Archbishop Namby-Pamby

Do not judge, lest ye be unpopular: Archbishop Gomez of Los Angeles.

Archbishop Gomez has accused Americans of being angry and “judgmental”, unloading on his poor listeners such a load of commonplaces and fashionable words that they must have thought themselves back in the early Seventies.

“Everywhere in our culture, people seem so quick to condemn. It is very hard to find words of mercy or understanding for someone who has done something wrong,” says the oh so understanding bishop; “many good people out there saying things they know they shouldn’t be saying”, he went on in a rather, well, judgmental way.

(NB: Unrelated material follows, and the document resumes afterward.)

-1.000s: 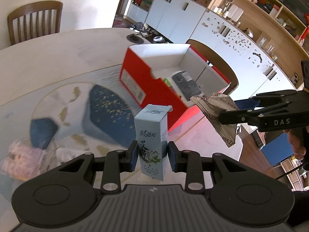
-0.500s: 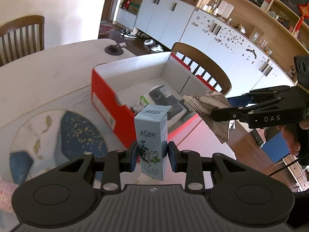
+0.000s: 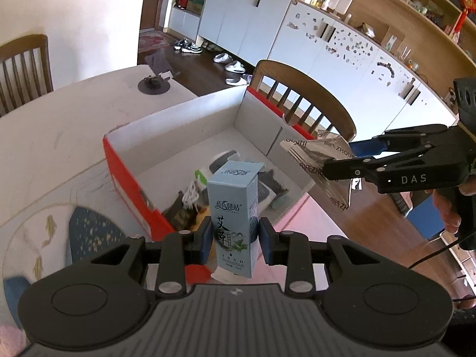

“People make mistakes. They sin. Some people do evil that causes scandal and grave harm. We can condemn the offense and work for justice — without trying to destroy the person who committed the sin,” says the bishop again and seems to have found some solid ground, but then forgets what he has just said by stating that “We need to reject every temptation to shame or condemn people. Let us never be the cause of turning someone away from seeking God’s forgiveness and redemption.” Yeah, right. Let us not condemn Pelosi, or Cuomo; it might turn them away from redemption. Coffee, Your Grace? Tea? Some spine perhaps?

I read these words in disbelief, and feel that a couple of words must be said:

1) It is very easy to say “do not judge”. In fact, it is the easiest thing to say. No, let me rephrase this: it is the easiest thing to say when you have no intention of doing your job. No, let me say it better: whenever you hear someone senselessly parroting the “do not judge” mantra, you can be sure that he is trying not to do his job (as a parent, a spouse, a friend, a priest). Archbishop Gomez might profit from the sermon of the young Franciscan talking about “judging” about whom I have written some time ago. As one commenter says, “do not judge, lest ye be judged” is “the first cry of the fornicator”.
I don’t judge you, you don’t judge me, everyone does what he pleases, and everyone feels oh so good. Particularly the Archbishop.

2) If there is a society where no one dares to “judge”, this is the modern Anglo-Saxon world. I do not know any other culture where you can eat yourself to death whilst people encourage you to feel what a wonderful person you are, and even entitled to other people’s understanding; where every kind of sexual perversion is covered under a thick layer of “non-judgmental” attitude; where people behave like adolescents well after getting grey hair and are surrounded by the “understanding” and “support” of all those around them; where there is not even a faint hope that suicide might be stigmatised, and the very probable consequences of such a gesture made very clear.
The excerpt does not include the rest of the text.